In a speech in January 2006 at Central Hall Westminster, UN Secretary-General Kofi Annan delivered an address under UNA-UK auspices to an audience of UNA-UK members, diplomats and civil society. Speaking of statesmanship and confidence-rebuilding, he outlined his vision of a UN capable of dealing with today's crises.

Ban Ki-moon speaks before the UNA-UK, 13 June 2008

On 13 June 2008, UN Secretary-General Ban Ki-moon delivered a speech under UNA-UK's auspices in his first major public appearance in the UK. In the speech, entitled 'Securing the Common Good: The United Nations and the Expanding Global Agenda', Ban praised UNA-UK's role in cultivating constructive UK government engagement with the UN and in 'explaining the UN to the UK while helping to convey the concerns of British citizens to the UN'.

UN Forum 2010

UN Forum was a major UNA-UK event held on 12 June 2010 in London, based around the theme: 'A more effective UN for a more secure and just world. Over 1,400 people participated in the event, at which H.E. Helen Clark, head of the UN Development Program; H.E. Mary Robinson, former UN High Commissioner for Human Rights; and Dr Hans Blix, former Director-General of the International Atomic Energy Agency delivered keynote speeches.

UN Forum 2012

On Saturday 14 July 2012, two weeks before the London Olympic Games, the UNA-UK hosted UN Forum 2012. Topics of discussion included nuclear disarmament, population and human rights, among others.
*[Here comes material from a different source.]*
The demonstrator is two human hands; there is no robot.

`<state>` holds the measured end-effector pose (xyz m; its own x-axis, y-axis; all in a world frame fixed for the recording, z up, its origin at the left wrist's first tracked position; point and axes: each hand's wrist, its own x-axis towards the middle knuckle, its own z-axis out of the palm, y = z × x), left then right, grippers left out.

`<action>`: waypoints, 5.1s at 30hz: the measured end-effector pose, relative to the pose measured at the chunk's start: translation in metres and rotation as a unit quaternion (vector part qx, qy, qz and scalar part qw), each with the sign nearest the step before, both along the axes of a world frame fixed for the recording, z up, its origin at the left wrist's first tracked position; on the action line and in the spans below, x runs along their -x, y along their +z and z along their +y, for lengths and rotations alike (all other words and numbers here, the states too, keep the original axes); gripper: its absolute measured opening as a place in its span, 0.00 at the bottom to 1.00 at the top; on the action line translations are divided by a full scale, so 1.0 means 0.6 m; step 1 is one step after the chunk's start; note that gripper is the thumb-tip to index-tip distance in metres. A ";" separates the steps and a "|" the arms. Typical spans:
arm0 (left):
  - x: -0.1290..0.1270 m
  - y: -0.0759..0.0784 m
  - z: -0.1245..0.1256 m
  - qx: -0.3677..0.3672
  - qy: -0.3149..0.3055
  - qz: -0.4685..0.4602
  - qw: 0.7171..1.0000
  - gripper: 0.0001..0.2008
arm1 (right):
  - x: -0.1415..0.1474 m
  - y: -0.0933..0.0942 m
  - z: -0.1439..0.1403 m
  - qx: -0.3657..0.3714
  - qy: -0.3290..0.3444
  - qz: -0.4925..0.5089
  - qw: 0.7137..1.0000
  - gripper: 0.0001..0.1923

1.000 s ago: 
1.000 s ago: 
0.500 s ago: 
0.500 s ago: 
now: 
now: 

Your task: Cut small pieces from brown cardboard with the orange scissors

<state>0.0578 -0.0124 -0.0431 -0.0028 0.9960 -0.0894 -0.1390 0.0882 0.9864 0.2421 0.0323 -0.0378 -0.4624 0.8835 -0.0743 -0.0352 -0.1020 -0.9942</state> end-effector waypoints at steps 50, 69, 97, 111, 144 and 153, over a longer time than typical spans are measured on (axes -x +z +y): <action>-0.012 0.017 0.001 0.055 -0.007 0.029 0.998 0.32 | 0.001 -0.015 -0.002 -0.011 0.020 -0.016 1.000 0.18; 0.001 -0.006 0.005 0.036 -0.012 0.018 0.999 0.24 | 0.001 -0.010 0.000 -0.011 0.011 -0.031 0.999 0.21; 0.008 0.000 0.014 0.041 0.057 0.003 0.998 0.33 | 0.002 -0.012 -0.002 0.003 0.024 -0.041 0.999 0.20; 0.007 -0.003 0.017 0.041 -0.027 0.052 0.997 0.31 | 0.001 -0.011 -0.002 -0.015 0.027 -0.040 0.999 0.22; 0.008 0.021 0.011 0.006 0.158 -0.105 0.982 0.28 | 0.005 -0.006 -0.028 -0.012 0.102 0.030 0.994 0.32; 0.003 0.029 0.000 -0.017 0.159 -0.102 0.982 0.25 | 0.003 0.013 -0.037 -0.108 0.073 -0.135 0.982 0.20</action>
Speakers included former UN Deputy Secretary-General Lord Malloch-Brown, Sir Malcolm Rifkind, H.E. Karen Pierce CMG and H.E. Kamalesh Sharma. In a surprise appearance, UNA-UK Patron Sir Patrick Stewart also addressed attendees on the vital importance of the UN. With an attendance of over 1,000, the event was believed to be the largest civil society event on the UN to be held in the UK in 2012.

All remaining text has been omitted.